Some people at Apple must be thinking .. why the hell don't we go
further along this path with the computer processors too?
Just assemble a damned good PC from the cream of the readily-
available computer hardware, have a version of OSX that only runs
with an Apple-authorised chip, and if we ever decide to get out of
the desktop market, we still have the res tof the business intact.
I mean, the way things are currently going, it looks like in a few
years, the only critical apps that would need to be rewritten to run
on a G6 will basically be Apple's own apps anyway ...
> My initial post stands. Apple shouldn't develop Final Cut,
> Final Cut Pro, Safari, Logic or any other "auxillery" software.
> Neither should M$, but
> since they are so much bigger than little Apple, they are more
likely to get
> away with it.
>
> Anyway, I find it strange that some of you tend to compare
> Apple and M$. It is two completely different companies and
> different rules apply to them.
> Apple wont ever be prosecuted under anti-Trust laws/violations
> because they wont ever be in a position to do so. M$ is because
> they have a world-monopoly. That doesn't mean that M$ is worse
> than Apple businesswise since M$ has been accused and Apple not.

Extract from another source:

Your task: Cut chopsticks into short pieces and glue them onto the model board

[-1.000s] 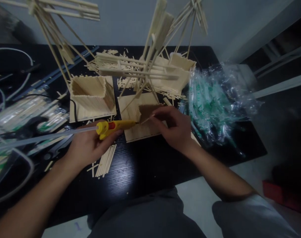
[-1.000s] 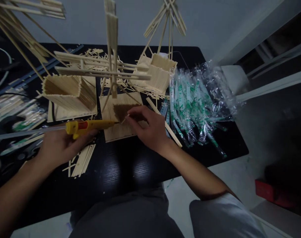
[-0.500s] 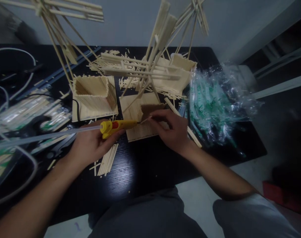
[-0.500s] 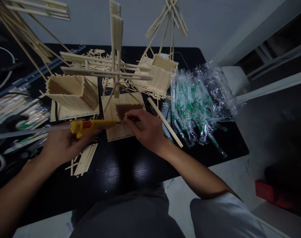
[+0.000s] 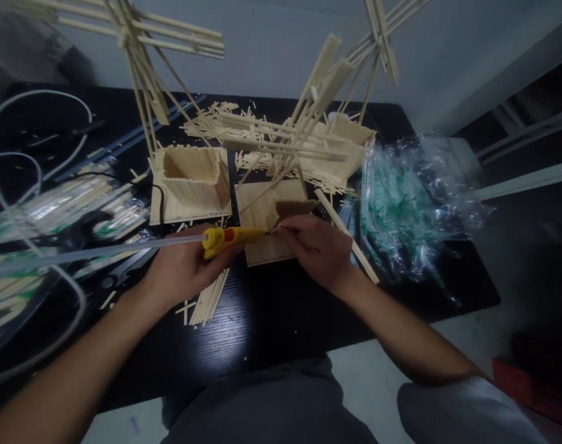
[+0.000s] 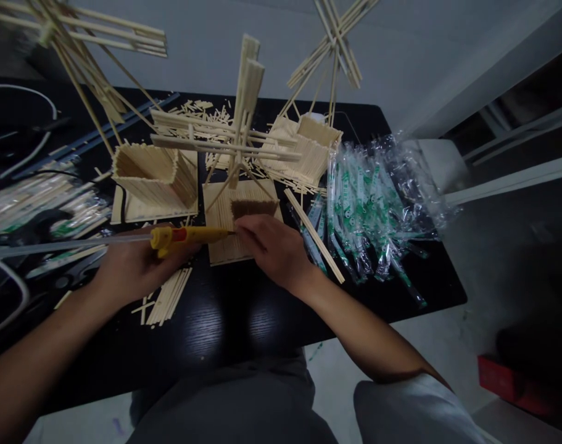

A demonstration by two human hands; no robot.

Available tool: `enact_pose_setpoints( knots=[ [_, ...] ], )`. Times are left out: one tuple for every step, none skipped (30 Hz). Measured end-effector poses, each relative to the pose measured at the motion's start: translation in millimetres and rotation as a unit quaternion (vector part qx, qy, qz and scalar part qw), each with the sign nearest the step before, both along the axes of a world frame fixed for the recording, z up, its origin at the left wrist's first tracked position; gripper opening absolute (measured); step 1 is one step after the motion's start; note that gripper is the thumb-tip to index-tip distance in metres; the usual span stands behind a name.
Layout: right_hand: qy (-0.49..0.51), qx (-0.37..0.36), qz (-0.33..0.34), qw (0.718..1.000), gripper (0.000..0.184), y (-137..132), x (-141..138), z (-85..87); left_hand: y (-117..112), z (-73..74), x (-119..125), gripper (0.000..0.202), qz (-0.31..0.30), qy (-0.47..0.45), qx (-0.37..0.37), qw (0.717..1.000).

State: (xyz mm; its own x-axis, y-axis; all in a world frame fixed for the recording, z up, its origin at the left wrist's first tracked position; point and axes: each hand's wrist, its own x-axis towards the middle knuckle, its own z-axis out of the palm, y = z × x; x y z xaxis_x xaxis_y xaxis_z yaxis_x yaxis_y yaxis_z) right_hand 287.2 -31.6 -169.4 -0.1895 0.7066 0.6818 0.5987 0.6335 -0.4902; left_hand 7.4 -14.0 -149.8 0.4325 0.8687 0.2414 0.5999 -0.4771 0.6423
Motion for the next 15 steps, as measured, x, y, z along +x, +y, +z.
enact_pose_setpoints(
  knots=[
    [0.001,-0.001,0.003,1.0,0.012,0.2,0.7,0.4,-0.3,0.9,0.1,0.029,0.001,0.0,0.006,1.0],
    [0.0,0.004,0.007,1.0,0.014,0.3,1.5,1.1,-0.7,1.5,-0.3,0.029,0.006,0.001,0.014,1.0],
    [-0.005,0.015,0.008,1.0,0.015,0.4,2.1,2.3,-1.3,1.8,-1.0,0.03,0.013,0.001,0.022,1.0],
    [-0.014,0.026,0.006,1.0,0.016,0.4,2.7,3.6,-2.0,1.7,-2.0,0.031,0.02,-0.002,0.03,0.999],
    [-0.023,0.036,0.001,0.999,0.016,0.4,3.1,5.2,-2.8,1.3,-3.3,0.032,0.025,-0.008,0.037,0.999],
    [-0.031,0.042,-0.004,0.999,0.017,0.2,3.5,6.7,-3.8,0.6,-4.6,0.033,0.03,-0.014,0.042,0.999],
    [-0.035,0.044,-0.006,0.998,0.018,-0.1,3.7,8.1,-5.0,-0.2,-5.9,0.033,0.036,-0.02,0.046,0.998],
    [-0.036,0.042,-0.007,0.998,0.02,-0.4,3.9,9.3,-6.2,-0.9,-6.9,0.031,0.041,-0.028,0.051,0.997],
    [-0.034,0.039,-0.006,0.999,0.022,-0.7,4.0,10.1,-7.5,-1.5,-7.5,0.029,0.047,-0.037,0.055,0.997],
    [-0.032,0.038,-0.003,0.999,0.024,-1.0,4.1,10.6,-8.7,-1.8,-7.8,0.026,0.054,-0.046,0.059,0.996],
    [-0.03,0.038,-0.002,0.999,0.025,-1.3,4.2,10.8,-9.9,-1.7,-7.8,0.024,0.059,-0.052,0.06,0.995],
    [-0.029,0.039,-0.001,0.999,0.026,-1.5,4.2,10.7,-11.0,-1.4,-7.5,0.023,0.063,-0.056,0.059,0.995],
    [-0.03,0.04,-0.002,0.999,0.026,-1.6,4.3,10.5,-11.8,-1.0,-7.1,0.022,0.063,-0.057,0.056,0.995],
    [-0.031,0.04,-0.004,0.999,0.025,-1.6,4.3,10.1,-12.3,-0.6,-6.6,0.022,0.061,-0.053,0.05,0.995],
    [-0.031,0.04,-0.005,0.999,0.025,-1.7,4.3,9.8,-12.5,-0.3,-6.3,0.022,0.059,-0.049,0.046,0.996]
  ],
)
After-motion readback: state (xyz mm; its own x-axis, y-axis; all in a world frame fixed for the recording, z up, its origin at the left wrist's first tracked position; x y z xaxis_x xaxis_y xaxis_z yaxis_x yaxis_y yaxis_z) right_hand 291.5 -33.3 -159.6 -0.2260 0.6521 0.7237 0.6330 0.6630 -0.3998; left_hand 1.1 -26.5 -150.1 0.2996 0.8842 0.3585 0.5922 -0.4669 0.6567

> And it certainly doesn't mean that they are better either. Had
> Apple been as big as M$, I am certain they have
> had exactly the same "problems".
I think that one of the main reasons that some people liked Apple was
that they weren't Microsoft. Now that they seem to be aspiring
to /be/ Microsoft, some of us are wondering whether we'd actually
miss them if they went under. Maybe a more friendly company would
take their place.
It'd be a shame to lose further logic development, but since there
are no public commitments form apple/emagic that there's going to be
significant further logic development anyway ...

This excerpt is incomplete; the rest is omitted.